N.B. These simple tests do not consider multi-core CPU operation.

  13 Responses to “How much power does the Pi4B use? Power Measurements”

  1. Excellent article! What about some stress tests to measure and compare CPU power?

  2. Thanks for the info, but … are your values for the 2B and 3B correct? It seems suspicious that they are _identical_ for all four tests.

  3. Can it power an external hard drive such as a Western Digital MyPassport?

  4. Thanks once more for doing the power consumption testing! I for one always look for your post after a new model is released to see how much power it uses. I was about to put an old Pi 2 in service as a “server” at home (little bit of file sharing and some network services) to replace an original B, but then figured maybe I should wait and get a 4 for the task. After looking at the increased idle power usage, perhaps the 2 is good enough! I know it’s not a lot, but it adds up over time running 24/7 and doing nothing 99.9+ percent of the time…

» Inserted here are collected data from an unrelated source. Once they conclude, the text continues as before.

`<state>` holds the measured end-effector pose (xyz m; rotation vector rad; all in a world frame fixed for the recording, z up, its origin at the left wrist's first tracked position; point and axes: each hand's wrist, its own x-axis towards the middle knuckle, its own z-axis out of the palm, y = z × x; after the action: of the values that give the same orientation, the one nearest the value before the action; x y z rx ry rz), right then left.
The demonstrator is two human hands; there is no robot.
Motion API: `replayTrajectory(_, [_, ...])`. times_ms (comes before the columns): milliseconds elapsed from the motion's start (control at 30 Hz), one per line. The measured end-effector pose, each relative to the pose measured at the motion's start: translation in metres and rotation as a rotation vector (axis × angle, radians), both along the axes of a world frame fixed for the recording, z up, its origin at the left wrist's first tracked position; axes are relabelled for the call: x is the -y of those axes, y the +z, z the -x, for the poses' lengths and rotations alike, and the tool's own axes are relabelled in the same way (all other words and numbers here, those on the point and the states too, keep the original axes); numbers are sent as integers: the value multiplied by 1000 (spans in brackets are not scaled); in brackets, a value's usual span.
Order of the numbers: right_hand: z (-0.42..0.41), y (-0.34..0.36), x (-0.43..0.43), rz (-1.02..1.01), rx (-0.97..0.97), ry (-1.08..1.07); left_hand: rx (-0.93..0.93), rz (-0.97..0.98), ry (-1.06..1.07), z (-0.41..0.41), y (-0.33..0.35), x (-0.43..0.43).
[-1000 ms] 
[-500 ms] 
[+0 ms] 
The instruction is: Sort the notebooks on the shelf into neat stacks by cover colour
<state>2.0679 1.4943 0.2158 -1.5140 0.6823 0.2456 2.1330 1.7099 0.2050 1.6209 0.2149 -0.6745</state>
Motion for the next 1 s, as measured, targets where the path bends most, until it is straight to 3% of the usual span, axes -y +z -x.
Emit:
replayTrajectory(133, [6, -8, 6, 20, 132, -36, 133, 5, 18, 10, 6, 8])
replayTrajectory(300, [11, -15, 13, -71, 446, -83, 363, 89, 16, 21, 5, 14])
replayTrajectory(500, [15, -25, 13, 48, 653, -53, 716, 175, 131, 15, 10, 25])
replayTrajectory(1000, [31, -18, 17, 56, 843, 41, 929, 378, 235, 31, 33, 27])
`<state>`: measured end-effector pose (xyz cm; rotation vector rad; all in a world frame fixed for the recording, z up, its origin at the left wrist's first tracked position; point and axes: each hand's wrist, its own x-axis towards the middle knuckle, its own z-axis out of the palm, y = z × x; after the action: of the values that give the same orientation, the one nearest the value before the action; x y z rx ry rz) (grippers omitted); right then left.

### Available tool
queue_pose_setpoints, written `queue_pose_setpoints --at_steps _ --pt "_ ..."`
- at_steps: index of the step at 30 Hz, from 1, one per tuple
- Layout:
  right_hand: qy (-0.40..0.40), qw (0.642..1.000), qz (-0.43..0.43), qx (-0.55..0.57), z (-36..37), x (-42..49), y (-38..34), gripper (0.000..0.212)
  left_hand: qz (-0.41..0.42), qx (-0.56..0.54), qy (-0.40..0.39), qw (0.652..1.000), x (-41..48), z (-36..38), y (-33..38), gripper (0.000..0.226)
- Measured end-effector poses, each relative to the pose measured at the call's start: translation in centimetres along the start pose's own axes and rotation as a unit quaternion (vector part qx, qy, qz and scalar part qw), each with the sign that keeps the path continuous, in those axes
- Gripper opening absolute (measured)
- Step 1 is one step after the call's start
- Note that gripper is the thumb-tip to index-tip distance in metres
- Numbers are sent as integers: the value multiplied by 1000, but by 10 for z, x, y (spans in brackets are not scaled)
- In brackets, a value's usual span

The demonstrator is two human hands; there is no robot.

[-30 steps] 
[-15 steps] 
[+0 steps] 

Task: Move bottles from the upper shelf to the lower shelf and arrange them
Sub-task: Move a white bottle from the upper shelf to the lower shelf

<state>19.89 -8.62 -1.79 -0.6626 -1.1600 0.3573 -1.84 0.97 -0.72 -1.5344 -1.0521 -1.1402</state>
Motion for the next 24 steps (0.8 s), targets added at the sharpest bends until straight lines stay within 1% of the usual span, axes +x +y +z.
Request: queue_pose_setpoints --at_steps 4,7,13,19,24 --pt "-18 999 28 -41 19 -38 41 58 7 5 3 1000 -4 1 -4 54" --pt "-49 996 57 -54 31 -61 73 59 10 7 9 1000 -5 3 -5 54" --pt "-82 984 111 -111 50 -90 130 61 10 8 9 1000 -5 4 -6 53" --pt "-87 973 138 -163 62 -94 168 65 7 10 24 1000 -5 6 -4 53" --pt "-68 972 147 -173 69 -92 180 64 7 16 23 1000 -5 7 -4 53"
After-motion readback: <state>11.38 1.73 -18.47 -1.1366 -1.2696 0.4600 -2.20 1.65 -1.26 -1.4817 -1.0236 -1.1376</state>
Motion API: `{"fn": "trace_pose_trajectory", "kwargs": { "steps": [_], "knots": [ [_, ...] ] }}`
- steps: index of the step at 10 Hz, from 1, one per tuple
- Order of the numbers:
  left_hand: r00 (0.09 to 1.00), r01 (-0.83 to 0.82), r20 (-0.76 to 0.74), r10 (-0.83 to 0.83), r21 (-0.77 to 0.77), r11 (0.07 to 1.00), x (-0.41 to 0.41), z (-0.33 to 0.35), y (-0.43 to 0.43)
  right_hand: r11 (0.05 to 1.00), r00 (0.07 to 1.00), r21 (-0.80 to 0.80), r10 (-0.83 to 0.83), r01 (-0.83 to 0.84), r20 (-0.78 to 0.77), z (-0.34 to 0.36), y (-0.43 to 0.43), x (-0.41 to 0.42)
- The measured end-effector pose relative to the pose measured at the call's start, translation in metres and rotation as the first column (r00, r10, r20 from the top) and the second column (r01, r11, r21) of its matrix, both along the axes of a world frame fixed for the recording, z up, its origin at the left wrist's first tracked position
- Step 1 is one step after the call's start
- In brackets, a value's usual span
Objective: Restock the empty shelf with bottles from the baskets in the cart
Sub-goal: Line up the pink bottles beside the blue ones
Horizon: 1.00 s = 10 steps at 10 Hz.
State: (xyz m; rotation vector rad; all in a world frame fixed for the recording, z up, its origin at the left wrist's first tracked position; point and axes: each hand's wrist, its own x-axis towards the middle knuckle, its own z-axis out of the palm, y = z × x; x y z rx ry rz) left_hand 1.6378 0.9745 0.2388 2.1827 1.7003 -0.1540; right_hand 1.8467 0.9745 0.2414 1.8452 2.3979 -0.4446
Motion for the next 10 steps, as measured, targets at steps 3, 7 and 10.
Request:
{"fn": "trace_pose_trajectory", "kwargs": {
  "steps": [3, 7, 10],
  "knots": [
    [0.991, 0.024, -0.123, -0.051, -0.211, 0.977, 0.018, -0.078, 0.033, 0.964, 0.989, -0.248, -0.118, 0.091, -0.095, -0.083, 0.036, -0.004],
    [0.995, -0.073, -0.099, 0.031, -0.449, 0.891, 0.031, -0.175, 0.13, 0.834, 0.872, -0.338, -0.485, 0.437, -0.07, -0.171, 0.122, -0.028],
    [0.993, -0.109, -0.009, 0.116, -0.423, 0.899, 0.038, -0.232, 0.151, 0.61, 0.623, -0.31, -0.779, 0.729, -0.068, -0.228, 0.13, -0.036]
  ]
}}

  5. I am interested in using the Pi 4B with the HDMIPi display. Is the HDMIPi driver board capable of powering the PI4B (with appropriate cable)? Alternatively, can I power the Pi4B directly and run the driver board from one of the Pi’s USB sockets? Clearly I need to also change the HDMI cable link.

  6. Excellent as always

  7. Interesting post. I’m seeing power consumption a little higher than your measurements, but this may depend on if you’re booting to a CLI or desktop and what networking you are using. The biggest issue I see with this increased power consumption is the additional heat. Especially if you put this Pi 4 in the official Pi 4 Case, with zero ventilation. Even at idle (given high enough ambient temp) or under light load, the board begins to thermally throttle. I’ve shared my research so far: https://www.martinrowan.co.uk/2019/06/raspberry-pi-4-hot-new-release-too-hot-to-use-enclosed/ if you’re interested.

  8. The Pi2B and Pi3B measurements are identical. Is this a typo?

  9. Do yoi think that when I connect a 2.5″ hard drive to a raspberry pi, will the 5v 3A power supply be able to power the RPi 4 and the 2.5″ drive?